Selon Ashley Parker et Sarah Fitzpatrick de The Atlantic, des initiés de l'administration Trump confirment qu'« il y a des discussions actives sur le départ d'autres personnes de l'administration, notamment le directeur du FBI Kash Patel, le secrétaire à l'Armée Daniel Driscoll et la secrétaire au Travail Lori Chavez-DeRemer ». Le moment reste incertain, mais la direction est claire : d'autres licenciements arrivent.

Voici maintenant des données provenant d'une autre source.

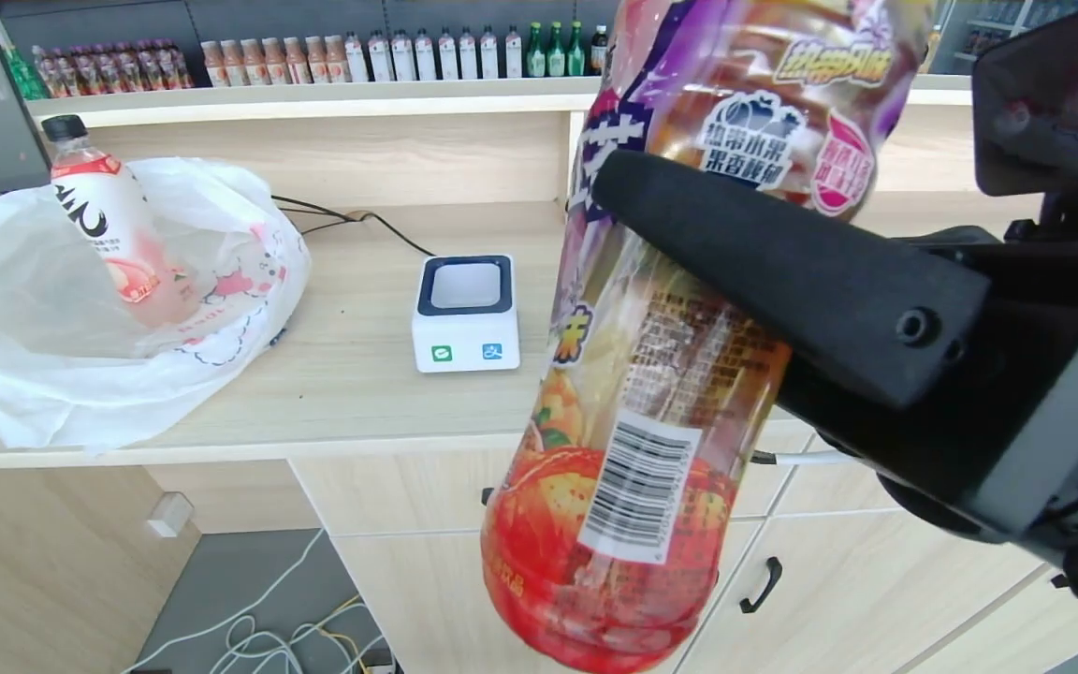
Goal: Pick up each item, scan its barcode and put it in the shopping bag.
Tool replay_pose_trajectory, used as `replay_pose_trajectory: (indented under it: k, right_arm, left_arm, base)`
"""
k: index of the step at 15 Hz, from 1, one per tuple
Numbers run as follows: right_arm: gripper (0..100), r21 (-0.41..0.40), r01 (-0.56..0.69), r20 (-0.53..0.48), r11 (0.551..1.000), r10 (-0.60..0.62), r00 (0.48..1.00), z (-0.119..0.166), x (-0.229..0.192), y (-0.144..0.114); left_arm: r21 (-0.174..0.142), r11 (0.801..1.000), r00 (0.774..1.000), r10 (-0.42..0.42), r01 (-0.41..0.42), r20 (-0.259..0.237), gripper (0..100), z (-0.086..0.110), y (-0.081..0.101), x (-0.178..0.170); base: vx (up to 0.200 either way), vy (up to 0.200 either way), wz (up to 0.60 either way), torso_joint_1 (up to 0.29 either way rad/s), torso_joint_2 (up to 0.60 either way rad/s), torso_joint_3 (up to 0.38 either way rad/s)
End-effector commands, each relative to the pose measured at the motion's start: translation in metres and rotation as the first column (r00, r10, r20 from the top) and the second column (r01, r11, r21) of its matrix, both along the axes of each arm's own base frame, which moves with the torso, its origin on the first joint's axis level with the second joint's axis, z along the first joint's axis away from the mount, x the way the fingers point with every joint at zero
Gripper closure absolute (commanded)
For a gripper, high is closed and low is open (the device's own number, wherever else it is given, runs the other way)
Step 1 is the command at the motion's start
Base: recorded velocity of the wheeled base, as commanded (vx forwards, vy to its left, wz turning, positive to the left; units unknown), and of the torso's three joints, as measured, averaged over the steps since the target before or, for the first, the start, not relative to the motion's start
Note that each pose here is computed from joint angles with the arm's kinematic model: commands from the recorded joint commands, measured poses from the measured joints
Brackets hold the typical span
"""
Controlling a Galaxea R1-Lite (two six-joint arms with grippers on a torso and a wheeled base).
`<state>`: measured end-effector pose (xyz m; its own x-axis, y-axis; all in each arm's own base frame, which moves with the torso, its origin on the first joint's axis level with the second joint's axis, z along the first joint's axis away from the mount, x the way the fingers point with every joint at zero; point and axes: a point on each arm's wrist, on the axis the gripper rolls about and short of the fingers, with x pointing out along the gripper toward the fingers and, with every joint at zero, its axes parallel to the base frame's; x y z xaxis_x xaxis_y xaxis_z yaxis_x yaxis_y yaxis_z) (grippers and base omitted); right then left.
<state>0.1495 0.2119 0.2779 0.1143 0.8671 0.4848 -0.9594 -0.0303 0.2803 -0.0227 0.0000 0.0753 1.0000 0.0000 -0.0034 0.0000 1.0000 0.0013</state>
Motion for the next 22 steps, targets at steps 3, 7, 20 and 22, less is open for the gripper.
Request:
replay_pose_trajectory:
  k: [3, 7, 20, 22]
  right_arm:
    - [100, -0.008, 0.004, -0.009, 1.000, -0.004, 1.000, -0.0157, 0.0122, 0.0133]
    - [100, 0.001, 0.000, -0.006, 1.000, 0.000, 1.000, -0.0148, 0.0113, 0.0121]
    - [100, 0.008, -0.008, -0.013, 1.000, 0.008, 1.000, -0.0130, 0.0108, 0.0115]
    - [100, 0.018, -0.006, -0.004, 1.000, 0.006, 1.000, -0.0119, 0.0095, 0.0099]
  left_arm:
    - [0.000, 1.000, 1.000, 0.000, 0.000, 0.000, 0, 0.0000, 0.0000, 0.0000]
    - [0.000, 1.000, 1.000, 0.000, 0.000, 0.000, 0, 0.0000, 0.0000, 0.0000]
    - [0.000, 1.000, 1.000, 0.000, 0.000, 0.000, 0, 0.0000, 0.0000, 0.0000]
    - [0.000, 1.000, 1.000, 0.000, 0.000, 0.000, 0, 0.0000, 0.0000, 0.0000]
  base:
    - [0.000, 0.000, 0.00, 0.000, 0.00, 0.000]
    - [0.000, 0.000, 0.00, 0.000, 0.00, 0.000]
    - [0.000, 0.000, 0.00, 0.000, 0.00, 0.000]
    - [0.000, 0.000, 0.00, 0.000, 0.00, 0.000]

Le revirement est frappant. Trump avait explicitement interdit les renvois du Cabinet avant les élections de mi-mandat, craignant les attaques démocrates et les récits médiatiques de chaos. Il considérait les licenciements comme des concessions à ses ennemis. Mais la guerre en Iran a détruit ce calcul.
L'effondrement du soutien politique de Trump l'a forcé à un calcul brutal : s'il doit renvoyer des gens, il doit le faire avant que le Sénat ne devienne potentiellement démocrate en novembre. Une fois que les démocrates contrôlent la chambre, la confirmation des remplaçants devient presque impossible.
Un confident de Trump a révélé la logique cynique : le président a été encouragé par les réactions positives au renvoi de Kristi Noem et a vu cet élan comme une justification pour agir contre la procureure générale Pam Bondi.
Le licenciement de Bondi a cristallisé une sombre réalité concernant le service à Trump : « Personne ne peut réussir dans ce poste. Pourquoi quelqu'un voudrait-il ce poste ? » a demandé un initié de la Maison Blanche. La réponse : seule une personne avec une « ambition débridée » le rechercherait.
Bien que le rôle de procureur général soit « parmi les plus ingrats de l'administration Trump », les candidats ne manquent pas. Alina Habba, ancienne avocate personnelle de Trump, et Jeanine Pirro, aujourd'hui procureure américaine de Trump pour D.C., rivalisent activement pour le poste à Mar-a-Lago. L'administrateur de l'EPA Lee Zeldin et le sénateur républicain Mike Lee de l'Utah sont également dans la course, selon les rapports.
Lorsqu'on l'a pressé sur le moment du renvoi de Bondi, un responsable de la Maison Blanche a offert une non-réponse : il n'y avait pas de « rime ou de raison » particulière, juste des conversations en cours qui ont conduit à une décision mutuelle.
« En fin de compte, il a été dissuadé, et elle a été dissuadée », a déclaré le responsable.
Traduction : la décision était inévitable, la méthode était brutale, et il y a d'autres noms sur la liste.